Wednesday, March 6, 2013

Social Media, Sustainability and Green Supply Chain

Social Media has been in part responsible for huge political changes like the ones in the Arab world, has helped shaped huge election campaigns (Barack Obama), and at a micro level changed the way we interact with friends and family.

All these changes have a fundamental common factor that makes social media unique and more important than any other media form - It puts us all on the same space. There is no hierarchy, caste, class or status that stops your voice from being heard.

While social media has caused so many changes for good, can it also provide the solution for a big problem facing mankind today? Can social media drive sustainability?

Social Media has been effectively used by environmental activist organizations such as Green Peace that have successfully managed to garner support for causes against environmentally irresponsible behavior of many large organizations. Their methods although have been high handed but they've managed to make a dent. However it needs to be noted that changes in organizational practices due to such movements have been reactive owing to social pressure created by their efforts.

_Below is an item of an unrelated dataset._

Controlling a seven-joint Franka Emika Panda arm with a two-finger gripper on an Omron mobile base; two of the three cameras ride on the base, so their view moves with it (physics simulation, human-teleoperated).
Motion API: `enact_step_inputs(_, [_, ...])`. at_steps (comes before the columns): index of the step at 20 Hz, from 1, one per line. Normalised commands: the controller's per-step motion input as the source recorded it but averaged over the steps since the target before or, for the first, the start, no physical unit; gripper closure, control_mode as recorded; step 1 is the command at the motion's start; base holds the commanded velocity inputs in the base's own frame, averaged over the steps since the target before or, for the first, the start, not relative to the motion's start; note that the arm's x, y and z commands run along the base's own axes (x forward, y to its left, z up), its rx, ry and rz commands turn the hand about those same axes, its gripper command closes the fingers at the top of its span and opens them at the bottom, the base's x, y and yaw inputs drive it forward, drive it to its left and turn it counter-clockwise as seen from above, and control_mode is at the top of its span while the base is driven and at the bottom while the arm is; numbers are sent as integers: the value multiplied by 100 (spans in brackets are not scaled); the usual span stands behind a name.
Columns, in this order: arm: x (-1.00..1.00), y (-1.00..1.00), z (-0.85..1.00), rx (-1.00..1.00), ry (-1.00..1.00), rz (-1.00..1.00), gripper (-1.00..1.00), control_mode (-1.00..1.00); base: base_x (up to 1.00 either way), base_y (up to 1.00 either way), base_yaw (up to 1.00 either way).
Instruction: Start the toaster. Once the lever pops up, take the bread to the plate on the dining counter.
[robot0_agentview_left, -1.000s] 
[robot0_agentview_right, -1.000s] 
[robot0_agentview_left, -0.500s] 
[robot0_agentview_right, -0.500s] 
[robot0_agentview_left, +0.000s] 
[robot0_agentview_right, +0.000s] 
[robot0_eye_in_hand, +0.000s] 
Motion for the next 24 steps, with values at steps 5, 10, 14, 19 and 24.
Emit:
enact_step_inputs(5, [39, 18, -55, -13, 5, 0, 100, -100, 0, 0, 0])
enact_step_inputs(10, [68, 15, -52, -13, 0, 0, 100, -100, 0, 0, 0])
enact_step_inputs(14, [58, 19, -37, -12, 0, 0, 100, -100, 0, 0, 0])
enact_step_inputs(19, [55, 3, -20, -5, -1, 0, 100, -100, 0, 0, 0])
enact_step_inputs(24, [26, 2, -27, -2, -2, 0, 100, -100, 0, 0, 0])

Pro-active efforts of organizations in last few years has been encouraging. Yeomans at The Guardian reports that "Indeed, in 2010, when we first published this (Social Media Sustainability) index, just 60 companies had dedicated social media channels to talk about sustainability. By 2011 that number had doubled. For 2012, we found 176 major companies around the world that had allotted dedicated resources and social media channels to their sustainability dialogue."

The SMI-Wizness Social Media sustainability index has found that companies have used editorials to communicate sustainability, and also used games, apps, and maps in their social media sustainability efforts. The good thing is that sustainability has also been employee making the campaigns more engaging and human.

As this planet faces the heat of dwindling resources there is a need for a pro-active in moving towards sustainability. One such way has been the path of Green Supply Chain. Winston at Harvard notes that "while the greening of the supply chain has been in the works for decades, the movement has really taken off in 2010."

Prof. Samir K. Srivastava in his review of Green Supply-Chain Management has defined it as "integrating environmental thinking into supply-chain management, including product design, material sourcing and selection, manufacturing processes, delivery of the final product to the consumers as well as end-of-life management of the product after its useful life".

Breakdown of social media sustainability initiatives
(Source: SMI-WIZNESS report)
Social Media can act as a channel to integrate product disposition with the organization. A company can connect with its customers on social media to integrate their disposition of product with their supply chain. This can be particularly effective in the case of durable products. Also, this reduces raw material costs and has the potential to increase loyalty by adding a touch point.

A customer planning to buy a new mobile (and dispose the existing one) can be reached by a mobile manufacturing company. With short product life-cycles with mobiles and the problem of e-waste, this strategy can be effective.

Another approach can be to integrate with the broad objective of re-cycling. Levi's has done this effectively and announced a new product line called as Waste<Less. MNN reports that Waste<Less Denim Collection will be made from a minimum of 20 percent post-consumer recycled waste.

Social Media sustainability initiatives are right now being led by U.S. and Europe respectively. This is one area where emerging economies like India and China need to catch up. Having huge consumption potential, an early beginning can give organizations in emerging economies a good competitive advantage as well.